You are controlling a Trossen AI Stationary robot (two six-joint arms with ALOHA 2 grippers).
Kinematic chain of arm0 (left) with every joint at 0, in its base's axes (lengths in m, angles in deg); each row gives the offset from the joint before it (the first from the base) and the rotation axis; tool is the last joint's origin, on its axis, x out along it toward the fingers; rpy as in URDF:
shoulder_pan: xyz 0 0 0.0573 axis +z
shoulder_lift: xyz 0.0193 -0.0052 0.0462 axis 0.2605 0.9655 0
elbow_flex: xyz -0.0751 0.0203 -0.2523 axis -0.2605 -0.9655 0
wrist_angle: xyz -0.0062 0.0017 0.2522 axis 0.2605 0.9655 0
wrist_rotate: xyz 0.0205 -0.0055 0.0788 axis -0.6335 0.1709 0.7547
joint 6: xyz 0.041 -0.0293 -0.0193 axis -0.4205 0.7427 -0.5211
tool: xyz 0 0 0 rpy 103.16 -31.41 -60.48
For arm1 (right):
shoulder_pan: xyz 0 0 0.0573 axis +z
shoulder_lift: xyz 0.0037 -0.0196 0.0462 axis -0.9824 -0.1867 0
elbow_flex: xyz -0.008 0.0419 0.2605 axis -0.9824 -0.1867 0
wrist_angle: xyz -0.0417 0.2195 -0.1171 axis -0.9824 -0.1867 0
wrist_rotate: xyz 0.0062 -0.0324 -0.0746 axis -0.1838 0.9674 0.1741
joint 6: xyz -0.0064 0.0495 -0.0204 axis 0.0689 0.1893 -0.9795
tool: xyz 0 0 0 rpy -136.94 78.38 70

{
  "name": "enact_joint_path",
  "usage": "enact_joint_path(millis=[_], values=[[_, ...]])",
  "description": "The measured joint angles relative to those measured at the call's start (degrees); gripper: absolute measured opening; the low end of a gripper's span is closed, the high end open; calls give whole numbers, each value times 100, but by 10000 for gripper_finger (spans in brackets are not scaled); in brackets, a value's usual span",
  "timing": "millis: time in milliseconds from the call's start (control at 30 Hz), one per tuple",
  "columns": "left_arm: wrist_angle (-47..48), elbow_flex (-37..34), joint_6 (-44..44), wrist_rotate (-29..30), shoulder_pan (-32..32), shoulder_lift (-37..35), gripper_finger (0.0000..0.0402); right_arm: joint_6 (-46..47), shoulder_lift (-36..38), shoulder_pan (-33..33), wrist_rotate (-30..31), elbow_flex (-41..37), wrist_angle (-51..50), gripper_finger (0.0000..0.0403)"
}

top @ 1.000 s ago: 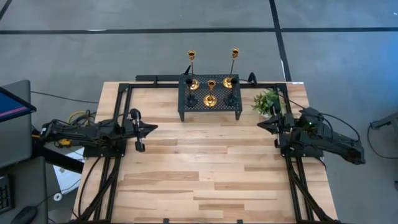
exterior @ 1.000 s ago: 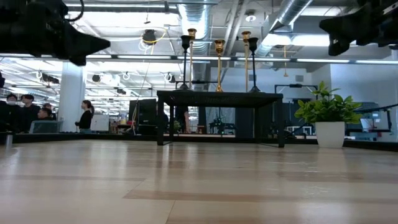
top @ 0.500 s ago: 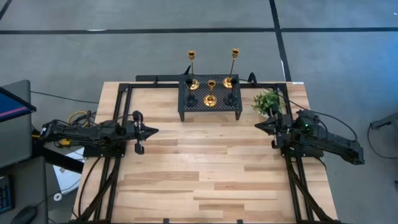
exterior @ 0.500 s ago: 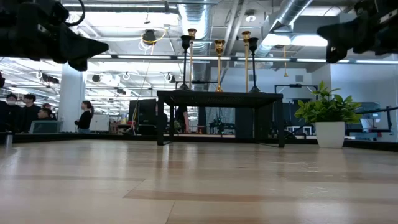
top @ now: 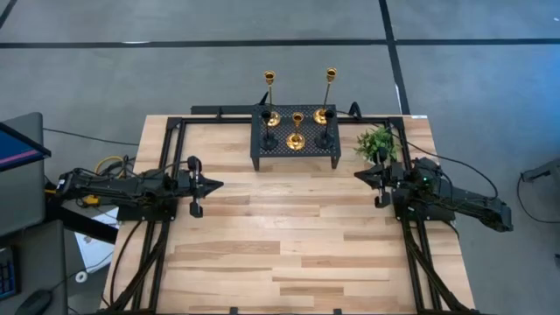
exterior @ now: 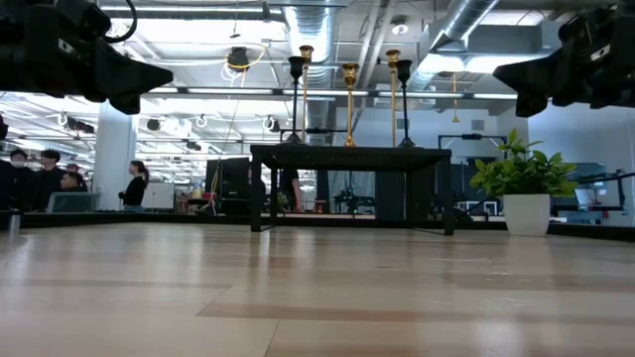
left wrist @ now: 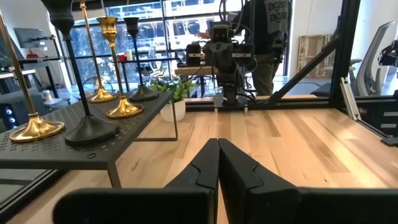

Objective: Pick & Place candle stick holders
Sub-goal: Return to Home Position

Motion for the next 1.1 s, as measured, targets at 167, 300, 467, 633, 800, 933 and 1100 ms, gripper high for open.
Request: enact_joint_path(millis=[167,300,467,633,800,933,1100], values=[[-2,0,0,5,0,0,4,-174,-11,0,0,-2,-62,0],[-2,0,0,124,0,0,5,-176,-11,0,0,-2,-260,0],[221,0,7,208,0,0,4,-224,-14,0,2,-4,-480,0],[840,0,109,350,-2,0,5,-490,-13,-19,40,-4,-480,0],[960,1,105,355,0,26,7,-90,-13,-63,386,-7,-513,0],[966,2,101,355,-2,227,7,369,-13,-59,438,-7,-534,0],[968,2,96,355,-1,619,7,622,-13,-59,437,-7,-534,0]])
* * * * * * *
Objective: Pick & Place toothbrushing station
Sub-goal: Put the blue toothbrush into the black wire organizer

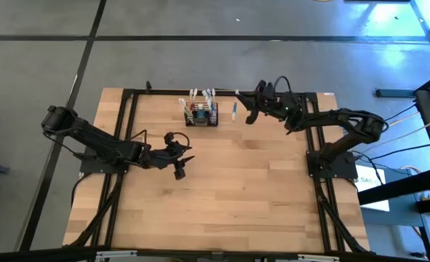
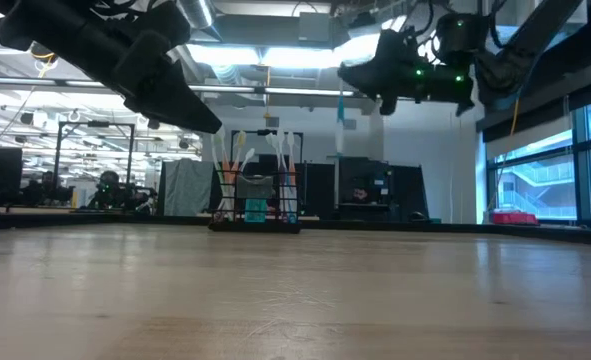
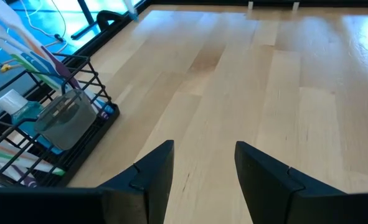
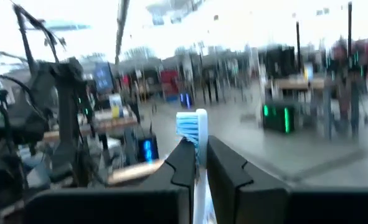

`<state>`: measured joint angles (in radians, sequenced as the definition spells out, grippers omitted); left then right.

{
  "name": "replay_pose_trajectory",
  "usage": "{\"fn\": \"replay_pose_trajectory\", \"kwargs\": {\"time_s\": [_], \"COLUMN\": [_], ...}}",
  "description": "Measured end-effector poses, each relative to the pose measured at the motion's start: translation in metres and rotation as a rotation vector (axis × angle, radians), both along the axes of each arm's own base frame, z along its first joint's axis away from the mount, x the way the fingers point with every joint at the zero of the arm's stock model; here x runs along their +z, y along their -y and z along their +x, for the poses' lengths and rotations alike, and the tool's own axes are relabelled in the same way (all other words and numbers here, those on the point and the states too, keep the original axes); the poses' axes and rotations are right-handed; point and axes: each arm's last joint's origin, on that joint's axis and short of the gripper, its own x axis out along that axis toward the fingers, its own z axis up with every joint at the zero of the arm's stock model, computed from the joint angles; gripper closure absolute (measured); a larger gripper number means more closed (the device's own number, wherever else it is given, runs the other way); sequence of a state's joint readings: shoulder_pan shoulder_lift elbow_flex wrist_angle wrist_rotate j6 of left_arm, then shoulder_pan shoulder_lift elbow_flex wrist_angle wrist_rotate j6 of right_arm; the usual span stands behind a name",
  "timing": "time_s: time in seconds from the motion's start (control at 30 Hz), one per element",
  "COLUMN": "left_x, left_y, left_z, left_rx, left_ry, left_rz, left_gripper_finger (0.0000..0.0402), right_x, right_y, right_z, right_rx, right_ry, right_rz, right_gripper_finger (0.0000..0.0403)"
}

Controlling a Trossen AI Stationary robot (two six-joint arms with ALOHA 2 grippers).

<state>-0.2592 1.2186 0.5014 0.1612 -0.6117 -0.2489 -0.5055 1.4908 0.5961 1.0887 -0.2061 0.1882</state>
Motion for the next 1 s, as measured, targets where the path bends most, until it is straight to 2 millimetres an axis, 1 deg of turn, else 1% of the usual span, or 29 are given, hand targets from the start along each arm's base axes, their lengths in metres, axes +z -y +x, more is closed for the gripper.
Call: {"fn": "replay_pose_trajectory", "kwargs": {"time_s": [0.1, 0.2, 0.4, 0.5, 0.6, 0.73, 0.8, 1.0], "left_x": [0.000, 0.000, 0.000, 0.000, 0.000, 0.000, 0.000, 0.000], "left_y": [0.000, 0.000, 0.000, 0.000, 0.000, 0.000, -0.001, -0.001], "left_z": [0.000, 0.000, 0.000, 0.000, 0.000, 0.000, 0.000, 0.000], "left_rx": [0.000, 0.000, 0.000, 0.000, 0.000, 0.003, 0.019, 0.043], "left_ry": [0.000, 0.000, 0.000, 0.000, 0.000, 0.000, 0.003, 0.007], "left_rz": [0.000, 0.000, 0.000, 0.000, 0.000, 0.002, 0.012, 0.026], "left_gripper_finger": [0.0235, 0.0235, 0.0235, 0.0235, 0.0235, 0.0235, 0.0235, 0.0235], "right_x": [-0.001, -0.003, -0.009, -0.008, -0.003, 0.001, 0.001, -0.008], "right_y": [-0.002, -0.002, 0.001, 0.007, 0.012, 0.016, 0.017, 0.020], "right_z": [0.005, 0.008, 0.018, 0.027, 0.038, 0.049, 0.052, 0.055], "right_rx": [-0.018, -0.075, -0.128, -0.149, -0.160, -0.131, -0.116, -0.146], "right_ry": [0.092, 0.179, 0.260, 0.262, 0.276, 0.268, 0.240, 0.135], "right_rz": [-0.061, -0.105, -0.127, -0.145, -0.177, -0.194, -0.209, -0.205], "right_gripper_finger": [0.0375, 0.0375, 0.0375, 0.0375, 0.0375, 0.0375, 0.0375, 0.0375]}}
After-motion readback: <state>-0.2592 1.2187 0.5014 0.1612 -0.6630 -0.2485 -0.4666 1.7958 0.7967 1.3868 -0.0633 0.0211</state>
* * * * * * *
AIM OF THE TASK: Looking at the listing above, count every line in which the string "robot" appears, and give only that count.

WRITTEN REPLY: 2